■ Prompt
Where an entry below contains an image, skip the image and reproduce the rest exactly.

++++ Entries provided

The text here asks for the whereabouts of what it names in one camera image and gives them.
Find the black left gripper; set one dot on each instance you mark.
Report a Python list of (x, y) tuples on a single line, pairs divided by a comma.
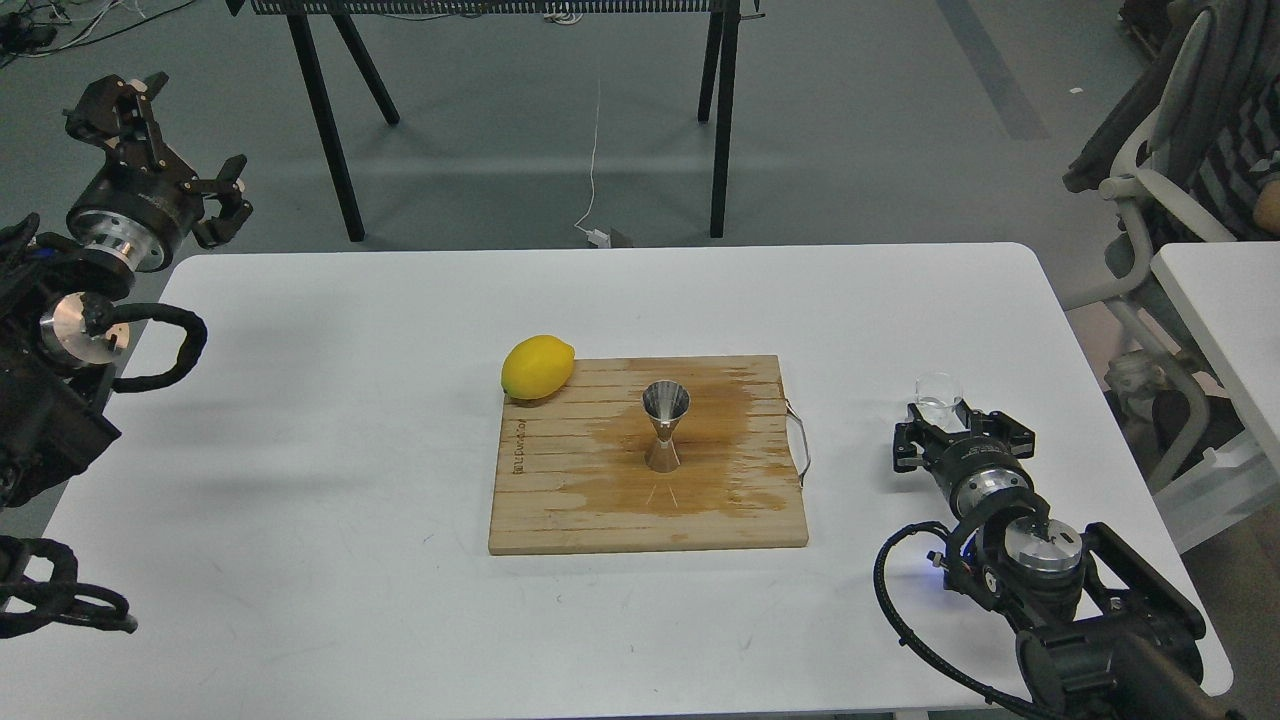
[(129, 207)]

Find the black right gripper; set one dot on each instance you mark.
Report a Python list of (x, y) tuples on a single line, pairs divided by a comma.
[(967, 466)]

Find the small clear glass cup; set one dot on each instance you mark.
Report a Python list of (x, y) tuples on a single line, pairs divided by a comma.
[(937, 396)]

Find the steel double jigger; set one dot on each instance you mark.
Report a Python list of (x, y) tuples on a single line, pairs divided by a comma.
[(665, 403)]

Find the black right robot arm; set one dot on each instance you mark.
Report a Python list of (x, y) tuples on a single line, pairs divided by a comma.
[(1099, 634)]

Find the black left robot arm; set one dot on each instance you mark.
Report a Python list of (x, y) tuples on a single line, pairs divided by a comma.
[(69, 336)]

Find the white office chair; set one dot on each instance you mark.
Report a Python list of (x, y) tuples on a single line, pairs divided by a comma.
[(1210, 473)]

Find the white side table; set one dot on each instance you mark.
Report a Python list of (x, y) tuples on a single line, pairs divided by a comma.
[(1227, 293)]

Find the person in striped shirt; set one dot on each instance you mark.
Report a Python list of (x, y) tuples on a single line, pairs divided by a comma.
[(1237, 179)]

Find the yellow lemon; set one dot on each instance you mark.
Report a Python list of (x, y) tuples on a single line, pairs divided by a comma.
[(537, 367)]

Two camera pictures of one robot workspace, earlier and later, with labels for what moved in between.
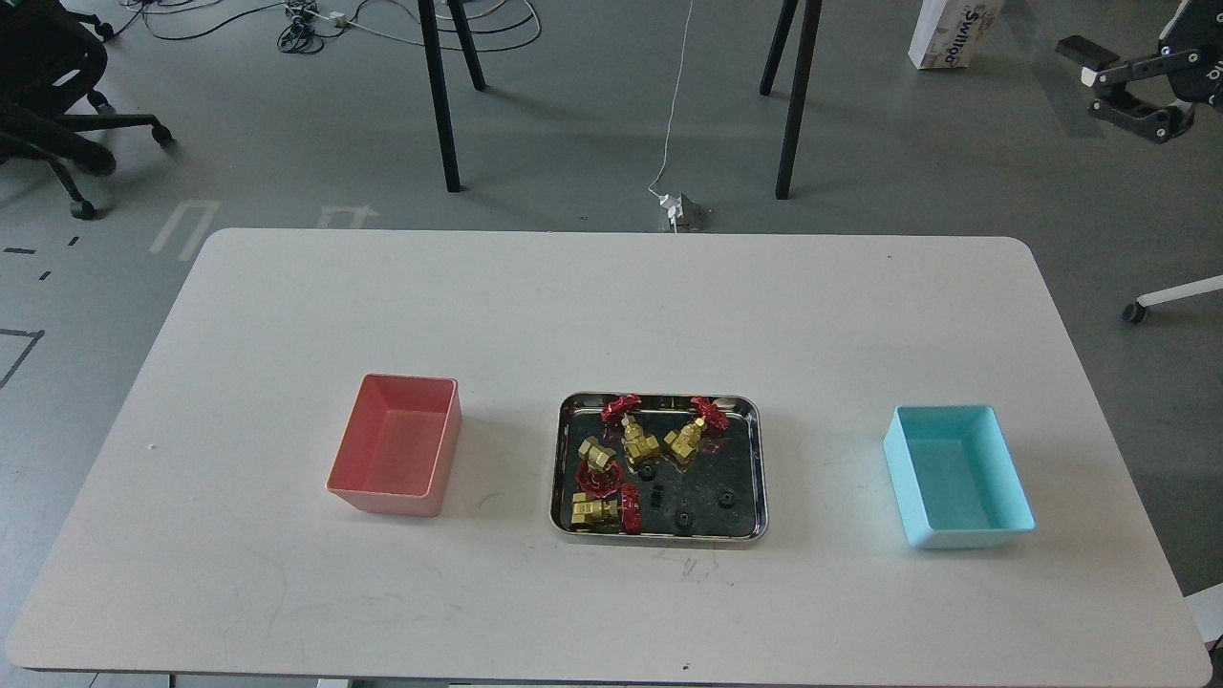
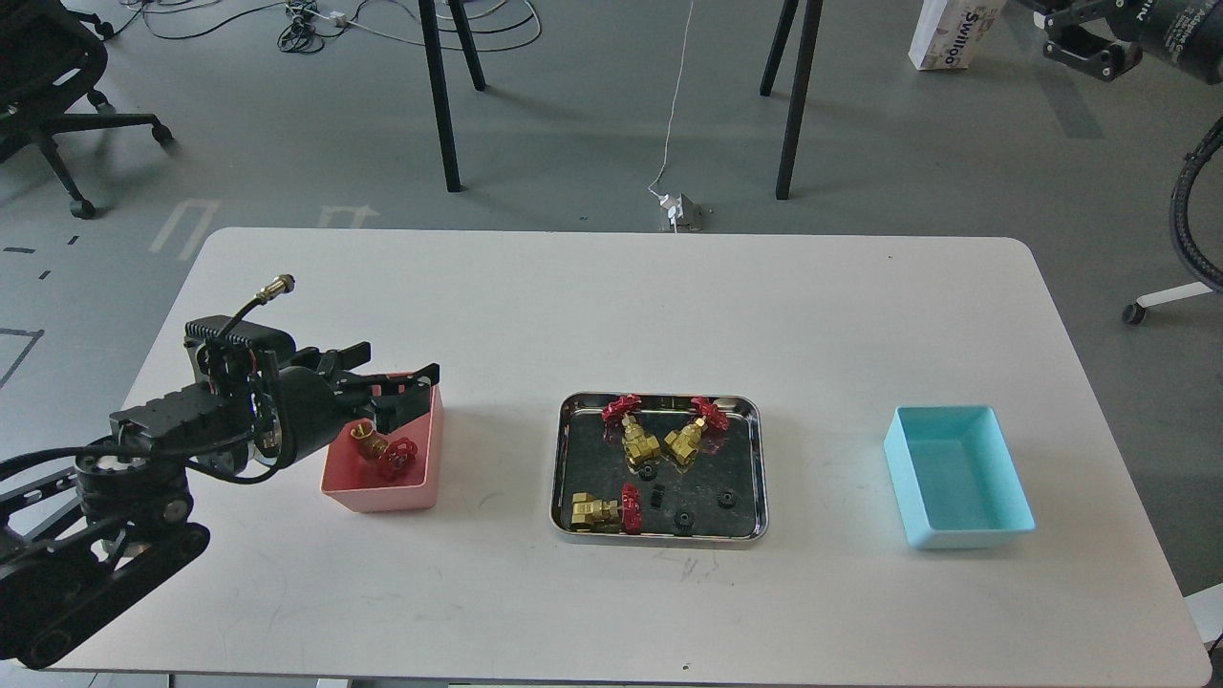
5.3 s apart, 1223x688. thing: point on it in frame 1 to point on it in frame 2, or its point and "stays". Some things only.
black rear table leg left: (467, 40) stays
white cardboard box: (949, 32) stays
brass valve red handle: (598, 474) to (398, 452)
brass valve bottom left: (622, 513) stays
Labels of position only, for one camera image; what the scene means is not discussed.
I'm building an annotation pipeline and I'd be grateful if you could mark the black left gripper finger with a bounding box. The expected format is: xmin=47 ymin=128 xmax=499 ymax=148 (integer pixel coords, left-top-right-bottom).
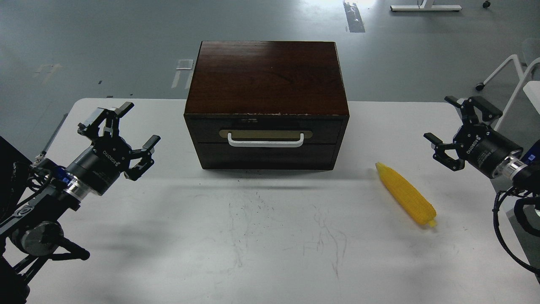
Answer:
xmin=77 ymin=102 xmax=134 ymax=142
xmin=123 ymin=135 xmax=161 ymax=181

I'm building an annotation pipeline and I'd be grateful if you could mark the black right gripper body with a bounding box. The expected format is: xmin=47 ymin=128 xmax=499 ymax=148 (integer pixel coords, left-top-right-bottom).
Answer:
xmin=454 ymin=123 xmax=523 ymax=179

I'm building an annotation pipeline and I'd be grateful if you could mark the dark wooden drawer cabinet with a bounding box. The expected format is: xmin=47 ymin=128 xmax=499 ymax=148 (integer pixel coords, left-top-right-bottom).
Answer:
xmin=184 ymin=41 xmax=350 ymax=171

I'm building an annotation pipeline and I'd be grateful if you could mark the white drawer handle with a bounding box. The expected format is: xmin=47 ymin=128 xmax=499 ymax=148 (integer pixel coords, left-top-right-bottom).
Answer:
xmin=227 ymin=132 xmax=305 ymax=148

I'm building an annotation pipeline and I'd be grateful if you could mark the white chair frame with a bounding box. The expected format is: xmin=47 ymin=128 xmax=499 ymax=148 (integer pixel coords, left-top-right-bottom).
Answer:
xmin=475 ymin=54 xmax=540 ymax=131

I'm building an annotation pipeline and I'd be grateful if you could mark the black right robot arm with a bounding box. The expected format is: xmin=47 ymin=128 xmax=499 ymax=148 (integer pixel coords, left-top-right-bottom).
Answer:
xmin=424 ymin=96 xmax=539 ymax=236

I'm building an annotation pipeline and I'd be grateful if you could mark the yellow plastic corn cob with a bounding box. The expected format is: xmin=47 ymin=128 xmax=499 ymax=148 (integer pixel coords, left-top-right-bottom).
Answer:
xmin=375 ymin=162 xmax=437 ymax=227

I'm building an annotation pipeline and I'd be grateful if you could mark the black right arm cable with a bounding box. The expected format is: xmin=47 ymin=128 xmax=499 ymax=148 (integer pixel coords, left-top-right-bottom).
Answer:
xmin=492 ymin=188 xmax=540 ymax=276

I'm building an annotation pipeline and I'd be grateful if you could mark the dark wooden drawer front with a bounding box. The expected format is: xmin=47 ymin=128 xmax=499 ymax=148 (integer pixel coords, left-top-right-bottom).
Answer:
xmin=186 ymin=118 xmax=343 ymax=144

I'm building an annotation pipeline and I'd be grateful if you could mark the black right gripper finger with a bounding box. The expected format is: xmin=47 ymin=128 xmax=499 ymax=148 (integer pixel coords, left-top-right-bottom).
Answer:
xmin=444 ymin=95 xmax=503 ymax=127
xmin=424 ymin=133 xmax=465 ymax=171

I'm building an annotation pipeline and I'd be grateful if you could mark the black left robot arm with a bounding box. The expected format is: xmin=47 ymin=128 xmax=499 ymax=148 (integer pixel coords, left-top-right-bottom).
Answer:
xmin=1 ymin=102 xmax=160 ymax=304

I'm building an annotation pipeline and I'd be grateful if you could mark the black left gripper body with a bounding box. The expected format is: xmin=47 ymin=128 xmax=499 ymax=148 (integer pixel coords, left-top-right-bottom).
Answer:
xmin=66 ymin=137 xmax=131 ymax=195

++++++++

■ Task output
The text here asks for the whereabouts of what it names in one camera image and gives them.
Find the black left gripper; set one dot on each instance you mark.
Report a Python list of (x, y) tuples on a single line, pairs divided by a comma.
[(129, 207)]

Find the black right gripper; set one dot on each instance you mark.
Report a Python list of (x, y) tuples on a single line, pairs divided by a comma.
[(967, 466)]

Find the small clear glass cup; set one dot on each instance you mark.
Report a Python list of (x, y) tuples on a single line, pairs divided by a comma.
[(937, 396)]

Find the steel double jigger; set one dot on each instance you mark.
Report a Python list of (x, y) tuples on a single line, pairs divided by a comma.
[(665, 403)]

Find the black right robot arm; set one dot on each instance you mark.
Report a Python list of (x, y) tuples on a single line, pairs divided by a comma.
[(1099, 634)]

Find the black left robot arm; set one dot on each instance you mark.
Report a Python list of (x, y) tuples on a single line, pairs divided by a comma.
[(69, 336)]

Find the white office chair; set one dot on each instance you mark.
Report a Python list of (x, y) tuples on a single line, pairs divided by a comma.
[(1210, 473)]

Find the white side table; set one dot on each instance you mark.
Report a Python list of (x, y) tuples on a single line, pairs divided by a comma.
[(1227, 293)]

Find the person in striped shirt; set one dot on each instance you mark.
Report a Python list of (x, y) tuples on a single line, pairs divided by a comma.
[(1237, 179)]

Find the yellow lemon; set one dot on each instance you mark.
Report a Python list of (x, y) tuples on a single line, pairs divided by a comma.
[(537, 367)]

Two camera pictures of one robot workspace, earlier and later, with labels for what moved in between.
5.3 s apart, 1223x688. thing: point on it in frame 1 to point on it in frame 2, or its point and "stays". Some things only.
black rear table leg left: (467, 40) stays
white cardboard box: (949, 32) stays
brass valve red handle: (598, 474) to (398, 452)
brass valve bottom left: (622, 513) stays
Labels of position only, for one camera image; what the scene means is not discussed.
I'm building an annotation pipeline and I'd be grateful if you could mark the black left gripper finger with a bounding box. The expected format is: xmin=47 ymin=128 xmax=499 ymax=148 (integer pixel coords, left-top-right-bottom).
Answer:
xmin=77 ymin=102 xmax=134 ymax=142
xmin=123 ymin=135 xmax=161 ymax=181

I'm building an annotation pipeline and I'd be grateful if you could mark the black right gripper body with a bounding box. The expected format is: xmin=47 ymin=128 xmax=499 ymax=148 (integer pixel coords, left-top-right-bottom).
Answer:
xmin=454 ymin=123 xmax=523 ymax=179

I'm building an annotation pipeline and I'd be grateful if you could mark the dark wooden drawer cabinet with a bounding box. The expected format is: xmin=47 ymin=128 xmax=499 ymax=148 (integer pixel coords, left-top-right-bottom).
Answer:
xmin=184 ymin=41 xmax=350 ymax=171

I'm building an annotation pipeline and I'd be grateful if you could mark the white drawer handle with a bounding box. The expected format is: xmin=47 ymin=128 xmax=499 ymax=148 (integer pixel coords, left-top-right-bottom).
Answer:
xmin=227 ymin=132 xmax=305 ymax=148

I'm building an annotation pipeline and I'd be grateful if you could mark the white chair frame with a bounding box. The expected format is: xmin=47 ymin=128 xmax=499 ymax=148 (integer pixel coords, left-top-right-bottom).
Answer:
xmin=475 ymin=54 xmax=540 ymax=131

I'm building an annotation pipeline and I'd be grateful if you could mark the black right robot arm with a bounding box. The expected format is: xmin=47 ymin=128 xmax=499 ymax=148 (integer pixel coords, left-top-right-bottom).
Answer:
xmin=424 ymin=96 xmax=539 ymax=236

I'm building an annotation pipeline and I'd be grateful if you could mark the yellow plastic corn cob with a bounding box. The expected format is: xmin=47 ymin=128 xmax=499 ymax=148 (integer pixel coords, left-top-right-bottom).
Answer:
xmin=375 ymin=162 xmax=437 ymax=227

I'm building an annotation pipeline and I'd be grateful if you could mark the black right arm cable with a bounding box. The expected format is: xmin=47 ymin=128 xmax=499 ymax=148 (integer pixel coords, left-top-right-bottom).
Answer:
xmin=492 ymin=188 xmax=540 ymax=276

I'm building an annotation pipeline and I'd be grateful if you could mark the dark wooden drawer front with a bounding box. The expected format is: xmin=47 ymin=128 xmax=499 ymax=148 (integer pixel coords, left-top-right-bottom).
Answer:
xmin=186 ymin=118 xmax=343 ymax=144

I'm building an annotation pipeline and I'd be grateful if you could mark the black right gripper finger with a bounding box. The expected format is: xmin=47 ymin=128 xmax=499 ymax=148 (integer pixel coords, left-top-right-bottom).
Answer:
xmin=444 ymin=95 xmax=503 ymax=127
xmin=424 ymin=133 xmax=465 ymax=171

I'm building an annotation pipeline and I'd be grateful if you could mark the black left robot arm with a bounding box. The expected format is: xmin=47 ymin=128 xmax=499 ymax=148 (integer pixel coords, left-top-right-bottom).
Answer:
xmin=1 ymin=102 xmax=160 ymax=304

I'm building an annotation pipeline and I'd be grateful if you could mark the black left gripper body with a bounding box. The expected format is: xmin=47 ymin=128 xmax=499 ymax=148 (integer pixel coords, left-top-right-bottom).
Answer:
xmin=66 ymin=137 xmax=131 ymax=195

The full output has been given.